## What is expected:
Restate the whole of the data below word for word, skipping the images.

--- Given material Enclosed Below ---

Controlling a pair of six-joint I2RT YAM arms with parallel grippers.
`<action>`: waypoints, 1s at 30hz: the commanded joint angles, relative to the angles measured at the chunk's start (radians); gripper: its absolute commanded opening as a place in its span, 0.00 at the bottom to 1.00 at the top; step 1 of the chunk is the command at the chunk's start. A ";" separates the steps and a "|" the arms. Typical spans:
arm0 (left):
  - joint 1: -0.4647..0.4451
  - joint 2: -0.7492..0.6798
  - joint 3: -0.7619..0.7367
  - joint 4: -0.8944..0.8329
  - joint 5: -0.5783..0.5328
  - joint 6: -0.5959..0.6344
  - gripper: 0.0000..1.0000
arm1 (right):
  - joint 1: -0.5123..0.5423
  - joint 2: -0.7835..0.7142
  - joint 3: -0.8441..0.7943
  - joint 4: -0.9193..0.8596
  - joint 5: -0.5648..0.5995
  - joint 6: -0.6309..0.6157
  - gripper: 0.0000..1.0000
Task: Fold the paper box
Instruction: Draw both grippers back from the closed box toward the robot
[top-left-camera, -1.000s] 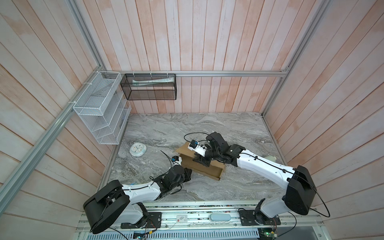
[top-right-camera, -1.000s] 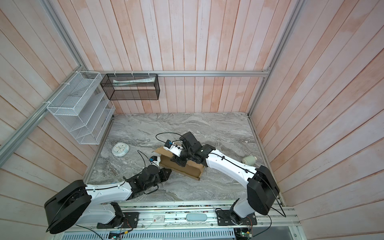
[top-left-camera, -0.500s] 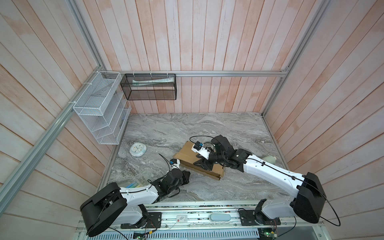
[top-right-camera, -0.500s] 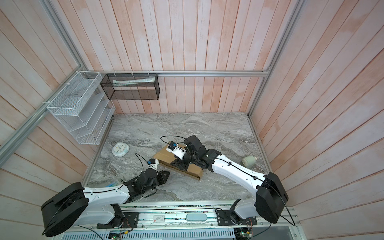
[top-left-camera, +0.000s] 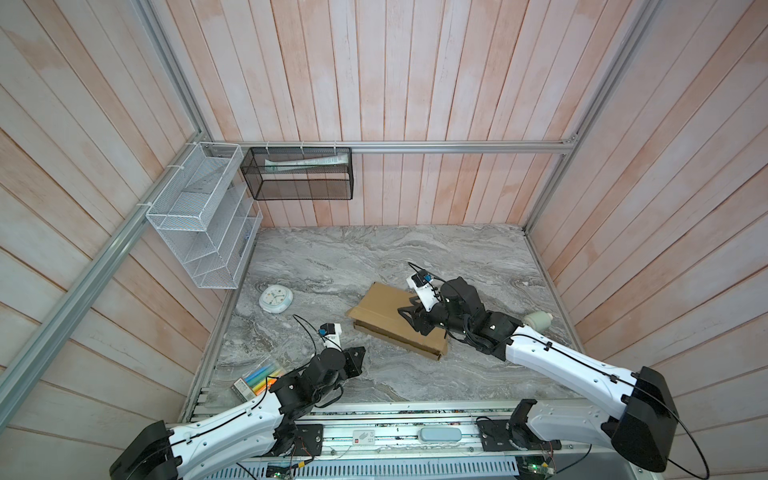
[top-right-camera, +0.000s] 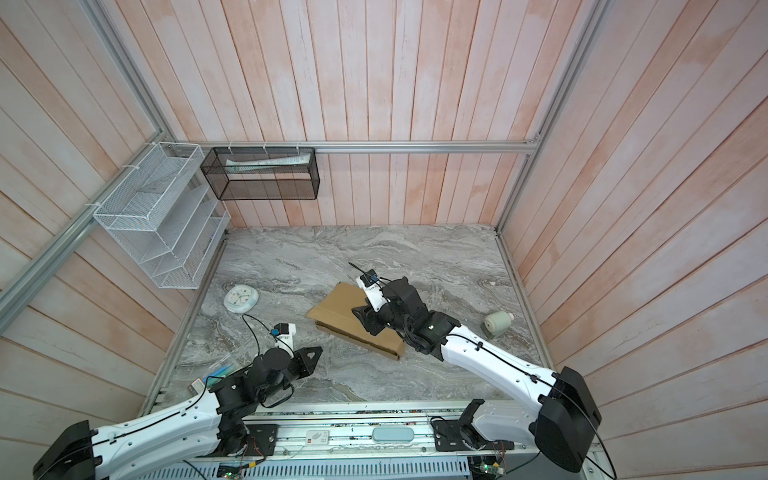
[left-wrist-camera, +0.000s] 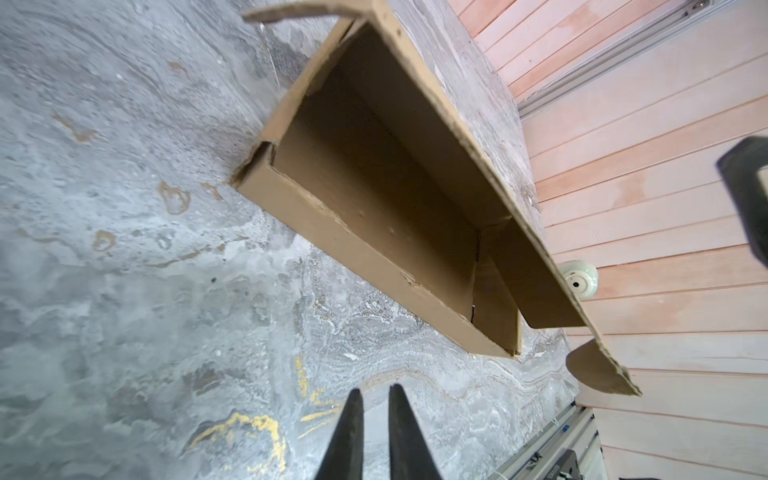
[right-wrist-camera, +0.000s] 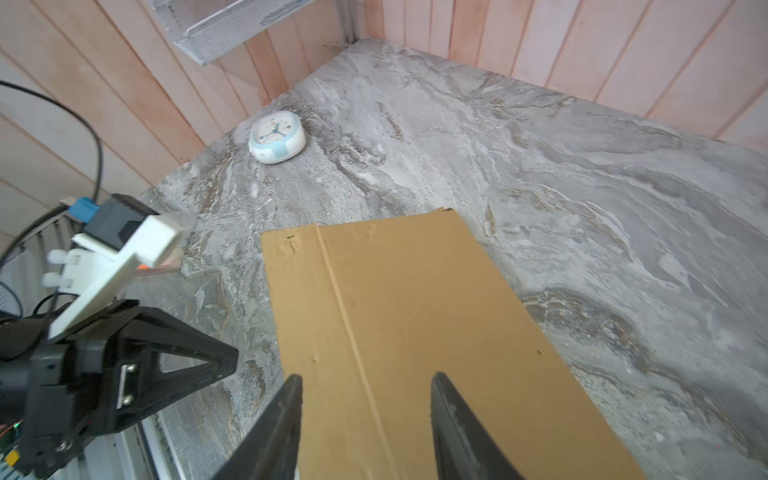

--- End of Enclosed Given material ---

## Task result:
Controlling a pair of six-joint I2RT YAM arms with parallel grippers.
`<action>`: waypoints, 1s at 30hz: the commanded joint angles, relative to the angles measured at the chunk's start (radians); gripper: its absolute commanded opening as a place in its span, 0.00 at the bottom to 1.00 at the top; step 1 of the chunk is the command at the chunk's start. A ";" separates the steps and a "|" the arms. Typical spans:
arm0 (left):
  - joint 1: -0.4647..0.4451
  - joint 2: -0.7492..0.6798
  - joint 3: -0.7619..0.7367
  - joint 4: -0.8944..0.8329
  - joint 5: -0.5783..0.5328
  - joint 6: -0.5959..0.6344
  - gripper: 0.0000..1.0000
arm1 (right):
  - joint 1: -0.5123..0.5423
  - joint 2: -0.7835..0.7142
  - joint 3: -0.8441..0.7943
  - joint 4: -0.9193..0.8596
  - joint 5: -0.5648..0.5995
  - joint 6: -0.6309..0.6157
  - gripper: 0.0000..1.0000
Task: Fold the paper box
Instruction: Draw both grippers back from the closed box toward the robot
[top-left-camera, -1.000s] 
[top-right-camera, -1.000s] 
[top-left-camera, -0.500s] 
[top-right-camera, -0.500s] 
[top-left-camera, +0.000s] 
[top-right-camera, +0.000s] 
[left-wrist-camera, +0.000s] 
[right-wrist-camera, +0.000s] 

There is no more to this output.